WORK TO BE COMPLETED. There is a line containing "7. Identify the wooden" in the records below. Repeat it and every line after it, exactly, through the final line, but no pictures.

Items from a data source
#####

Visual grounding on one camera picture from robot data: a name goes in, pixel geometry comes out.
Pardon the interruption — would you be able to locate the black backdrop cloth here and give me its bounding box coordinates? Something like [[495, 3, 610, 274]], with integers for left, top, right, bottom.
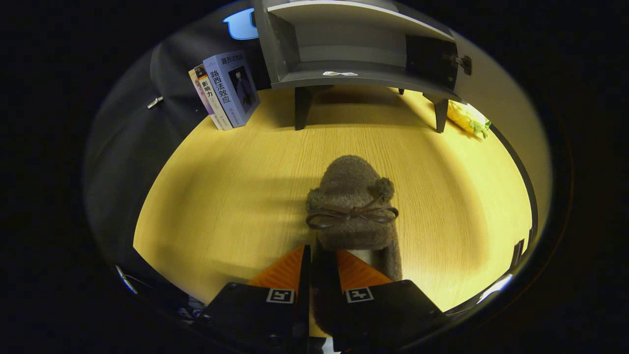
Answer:
[[84, 0, 271, 315]]

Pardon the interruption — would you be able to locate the beige book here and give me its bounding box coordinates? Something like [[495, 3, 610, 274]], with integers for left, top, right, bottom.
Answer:
[[188, 68, 224, 131]]

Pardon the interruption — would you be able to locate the grey shoe cabinet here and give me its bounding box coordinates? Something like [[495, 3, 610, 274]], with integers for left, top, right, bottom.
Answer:
[[253, 0, 472, 134]]

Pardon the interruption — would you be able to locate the brown fuzzy slipper shoe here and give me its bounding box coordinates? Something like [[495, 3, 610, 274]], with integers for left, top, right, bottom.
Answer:
[[306, 155, 403, 337]]

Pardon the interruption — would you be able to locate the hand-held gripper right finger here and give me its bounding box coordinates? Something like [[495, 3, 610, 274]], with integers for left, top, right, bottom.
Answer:
[[334, 249, 449, 354]]

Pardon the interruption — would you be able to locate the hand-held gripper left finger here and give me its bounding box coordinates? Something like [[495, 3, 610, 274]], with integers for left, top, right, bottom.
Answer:
[[204, 245, 312, 354]]

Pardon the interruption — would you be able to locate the blue book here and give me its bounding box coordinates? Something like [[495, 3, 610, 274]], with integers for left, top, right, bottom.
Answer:
[[202, 49, 261, 128]]

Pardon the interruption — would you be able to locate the yellow plush toy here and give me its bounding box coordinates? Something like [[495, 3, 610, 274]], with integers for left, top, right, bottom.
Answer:
[[446, 100, 492, 141]]

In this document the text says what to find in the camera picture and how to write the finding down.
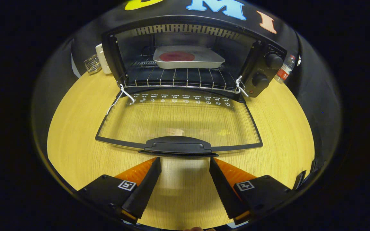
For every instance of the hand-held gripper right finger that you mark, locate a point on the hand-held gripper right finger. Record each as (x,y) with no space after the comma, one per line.
(225,192)

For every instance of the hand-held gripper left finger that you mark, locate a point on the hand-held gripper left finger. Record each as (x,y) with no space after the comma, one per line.
(146,189)

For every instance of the black toaster oven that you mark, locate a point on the black toaster oven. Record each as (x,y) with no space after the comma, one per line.
(265,69)

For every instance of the white square plate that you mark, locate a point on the white square plate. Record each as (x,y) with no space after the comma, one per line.
(204,61)

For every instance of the pink ham slice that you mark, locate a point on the pink ham slice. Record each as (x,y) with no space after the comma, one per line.
(177,56)

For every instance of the white bread toaster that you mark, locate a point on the white bread toaster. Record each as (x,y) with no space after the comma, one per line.
(103,61)

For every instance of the red label water bottle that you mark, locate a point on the red label water bottle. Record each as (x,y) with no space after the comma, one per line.
(283,73)

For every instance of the large black flat bracket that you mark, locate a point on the large black flat bracket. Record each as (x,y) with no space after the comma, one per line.
(299,180)

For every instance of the small black flat bracket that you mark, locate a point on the small black flat bracket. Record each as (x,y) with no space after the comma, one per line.
(313,165)

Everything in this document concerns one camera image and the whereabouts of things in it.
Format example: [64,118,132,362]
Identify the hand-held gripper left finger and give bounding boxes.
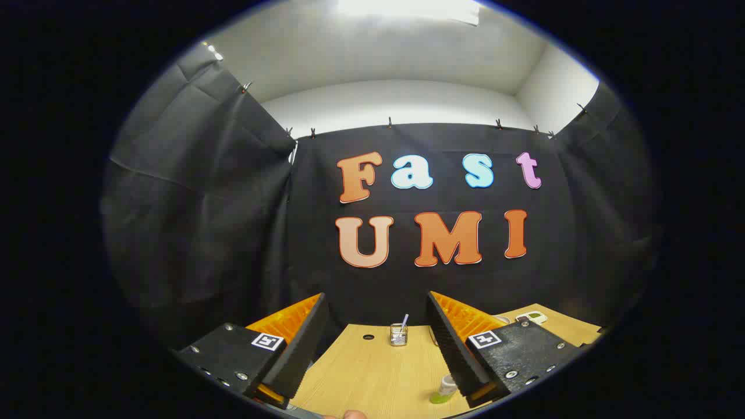
[172,293,329,411]

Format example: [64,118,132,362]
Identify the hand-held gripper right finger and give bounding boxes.
[427,291,586,408]

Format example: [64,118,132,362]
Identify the clear bottle white green label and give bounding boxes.
[430,374,458,404]

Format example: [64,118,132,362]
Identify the wooden table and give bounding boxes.
[289,303,603,419]

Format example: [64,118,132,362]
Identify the black backdrop cloth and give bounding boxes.
[100,42,661,350]

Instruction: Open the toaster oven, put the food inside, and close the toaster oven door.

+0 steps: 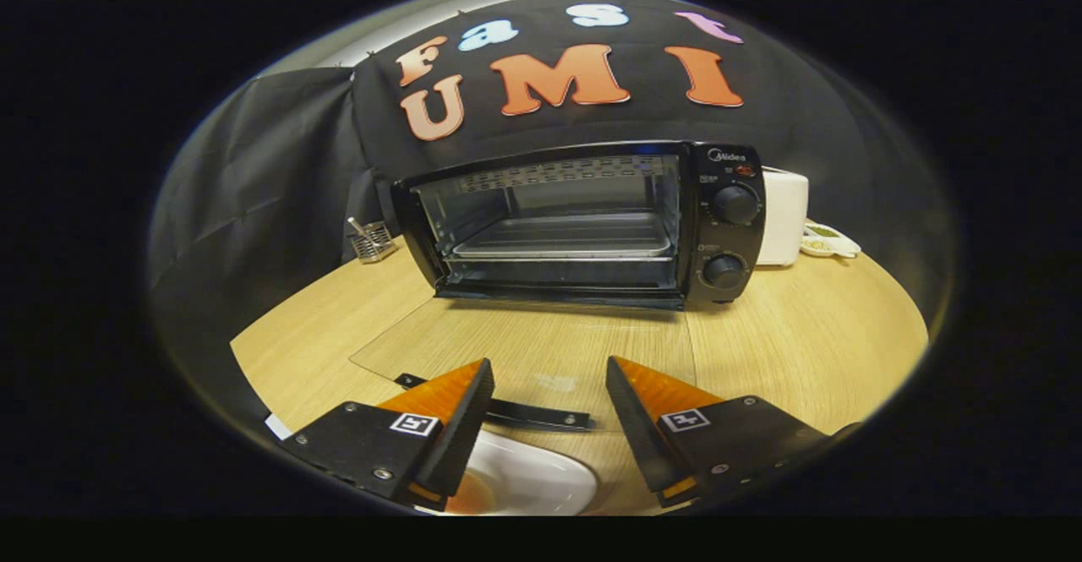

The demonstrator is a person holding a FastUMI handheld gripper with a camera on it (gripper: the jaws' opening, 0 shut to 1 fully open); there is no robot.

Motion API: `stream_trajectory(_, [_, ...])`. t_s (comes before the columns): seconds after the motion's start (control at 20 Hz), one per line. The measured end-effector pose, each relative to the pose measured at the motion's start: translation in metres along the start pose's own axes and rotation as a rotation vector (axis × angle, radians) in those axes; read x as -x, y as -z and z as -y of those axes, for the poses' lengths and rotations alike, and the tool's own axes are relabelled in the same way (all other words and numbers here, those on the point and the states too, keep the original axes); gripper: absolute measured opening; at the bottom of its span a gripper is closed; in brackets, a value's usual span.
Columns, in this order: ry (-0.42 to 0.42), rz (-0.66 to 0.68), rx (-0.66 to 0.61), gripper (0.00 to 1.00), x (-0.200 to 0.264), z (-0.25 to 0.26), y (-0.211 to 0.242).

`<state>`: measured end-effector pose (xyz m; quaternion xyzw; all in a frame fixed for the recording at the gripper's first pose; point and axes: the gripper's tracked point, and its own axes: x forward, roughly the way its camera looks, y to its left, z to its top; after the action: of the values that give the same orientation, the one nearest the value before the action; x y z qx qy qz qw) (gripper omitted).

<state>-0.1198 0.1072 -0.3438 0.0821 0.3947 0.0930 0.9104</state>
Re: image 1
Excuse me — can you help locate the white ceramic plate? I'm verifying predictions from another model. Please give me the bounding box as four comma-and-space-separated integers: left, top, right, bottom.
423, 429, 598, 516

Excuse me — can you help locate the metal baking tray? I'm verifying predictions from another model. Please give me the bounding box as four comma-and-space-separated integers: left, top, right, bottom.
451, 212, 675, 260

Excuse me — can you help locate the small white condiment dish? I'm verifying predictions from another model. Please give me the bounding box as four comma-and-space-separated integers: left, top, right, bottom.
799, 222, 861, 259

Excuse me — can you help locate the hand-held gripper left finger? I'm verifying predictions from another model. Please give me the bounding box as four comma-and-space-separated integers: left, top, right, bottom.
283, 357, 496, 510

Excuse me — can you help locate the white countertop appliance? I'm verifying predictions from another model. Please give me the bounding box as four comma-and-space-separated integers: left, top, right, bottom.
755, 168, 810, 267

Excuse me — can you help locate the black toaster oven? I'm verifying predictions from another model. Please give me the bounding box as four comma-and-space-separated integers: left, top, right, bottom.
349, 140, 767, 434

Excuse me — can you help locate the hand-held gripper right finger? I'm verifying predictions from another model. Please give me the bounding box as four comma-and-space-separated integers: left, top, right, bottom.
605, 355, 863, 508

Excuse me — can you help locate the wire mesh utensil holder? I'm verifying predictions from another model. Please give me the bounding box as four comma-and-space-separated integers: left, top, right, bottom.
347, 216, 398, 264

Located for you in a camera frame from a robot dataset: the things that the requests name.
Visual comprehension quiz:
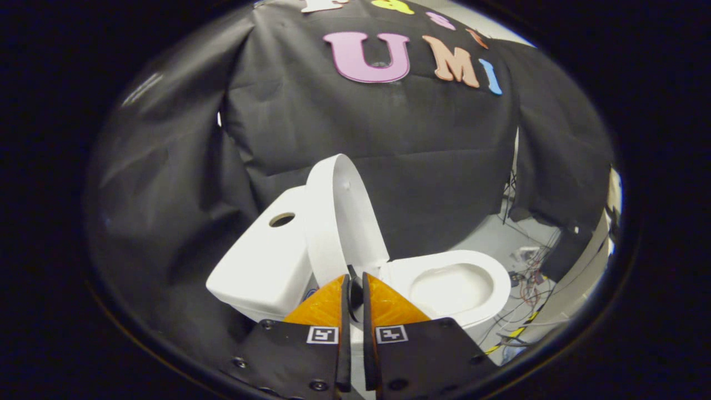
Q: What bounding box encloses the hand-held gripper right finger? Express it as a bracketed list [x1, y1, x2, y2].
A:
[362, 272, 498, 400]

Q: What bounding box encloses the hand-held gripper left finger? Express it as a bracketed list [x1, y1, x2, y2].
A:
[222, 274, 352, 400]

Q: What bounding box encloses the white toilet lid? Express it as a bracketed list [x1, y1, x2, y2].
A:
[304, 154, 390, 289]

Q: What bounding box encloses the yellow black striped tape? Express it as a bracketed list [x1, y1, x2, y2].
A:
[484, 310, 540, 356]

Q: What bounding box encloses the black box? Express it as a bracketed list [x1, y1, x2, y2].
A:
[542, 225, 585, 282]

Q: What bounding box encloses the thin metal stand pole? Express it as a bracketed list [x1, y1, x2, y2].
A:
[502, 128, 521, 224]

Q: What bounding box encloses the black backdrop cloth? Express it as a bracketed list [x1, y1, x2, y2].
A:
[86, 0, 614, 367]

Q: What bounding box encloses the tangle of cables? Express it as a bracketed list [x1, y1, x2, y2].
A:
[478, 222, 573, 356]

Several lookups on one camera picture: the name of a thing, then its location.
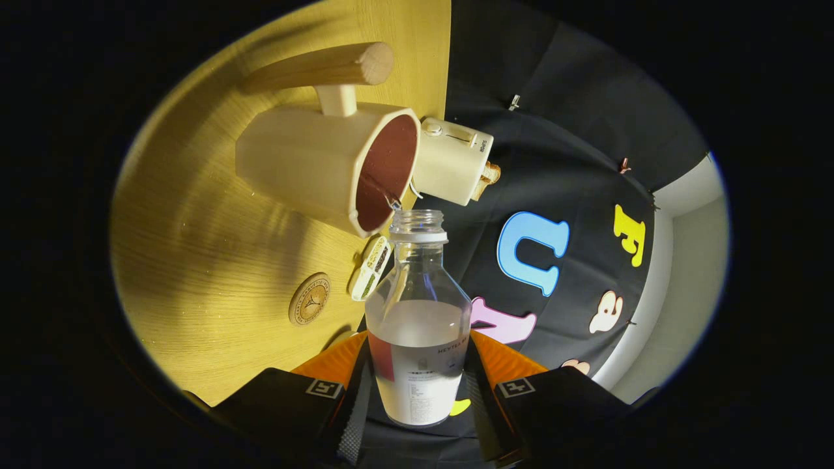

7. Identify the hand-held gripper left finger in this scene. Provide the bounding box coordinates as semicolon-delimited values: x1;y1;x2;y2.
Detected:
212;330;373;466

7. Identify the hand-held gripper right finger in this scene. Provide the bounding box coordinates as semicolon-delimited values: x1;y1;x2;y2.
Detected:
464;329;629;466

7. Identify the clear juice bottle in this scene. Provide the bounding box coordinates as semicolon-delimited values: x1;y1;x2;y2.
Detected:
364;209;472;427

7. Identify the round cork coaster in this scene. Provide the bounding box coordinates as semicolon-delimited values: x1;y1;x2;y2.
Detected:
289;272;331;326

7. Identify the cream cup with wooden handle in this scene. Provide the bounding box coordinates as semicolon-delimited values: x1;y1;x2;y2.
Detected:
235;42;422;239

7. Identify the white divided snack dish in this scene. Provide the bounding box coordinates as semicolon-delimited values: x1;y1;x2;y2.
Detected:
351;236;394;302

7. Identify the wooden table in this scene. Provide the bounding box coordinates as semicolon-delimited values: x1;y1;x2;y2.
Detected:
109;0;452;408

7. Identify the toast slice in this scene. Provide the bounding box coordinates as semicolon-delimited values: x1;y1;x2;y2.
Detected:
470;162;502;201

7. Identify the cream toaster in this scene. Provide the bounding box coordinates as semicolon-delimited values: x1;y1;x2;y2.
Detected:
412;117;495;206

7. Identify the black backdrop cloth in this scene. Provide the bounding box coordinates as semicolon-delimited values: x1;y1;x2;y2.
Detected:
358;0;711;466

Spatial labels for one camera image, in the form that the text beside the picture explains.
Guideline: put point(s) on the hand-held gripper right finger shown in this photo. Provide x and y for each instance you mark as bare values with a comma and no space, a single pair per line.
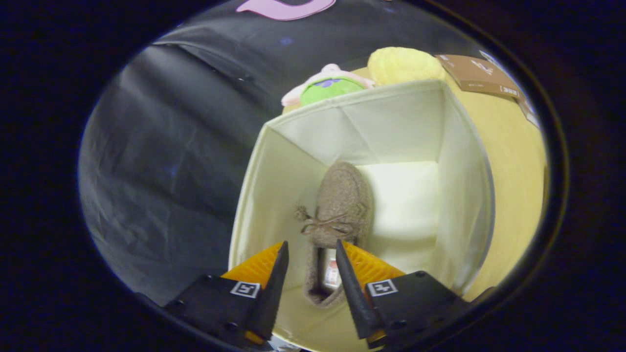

#####

RESPONSE FOR THIS EXERCISE.
7. Identify the wooden table in this scene. Provide the bounding box coordinates as semicolon-delimited values: x1;y1;x2;y2.
Detected:
109;0;452;408

7. Identify the toast slice in this scene. Provide the bounding box coordinates as semicolon-delimited values: x1;y1;x2;y2.
Detected:
470;162;502;201

7. Identify the cream toaster in this scene. Provide the bounding box coordinates as semicolon-delimited values: x1;y1;x2;y2.
Detected:
412;117;495;206

7. Identify the black backdrop cloth in this scene. Provide the bounding box coordinates as semicolon-delimited values: x1;y1;x2;y2.
Detected:
358;0;711;466

Spatial labels for one camera image, in the form that the text beside the picture explains.
Guideline: put point(s) on the hand-held gripper right finger shown in this photo. Provide x and y for each instance you mark as bare values with a comma and no space, a single pair per line.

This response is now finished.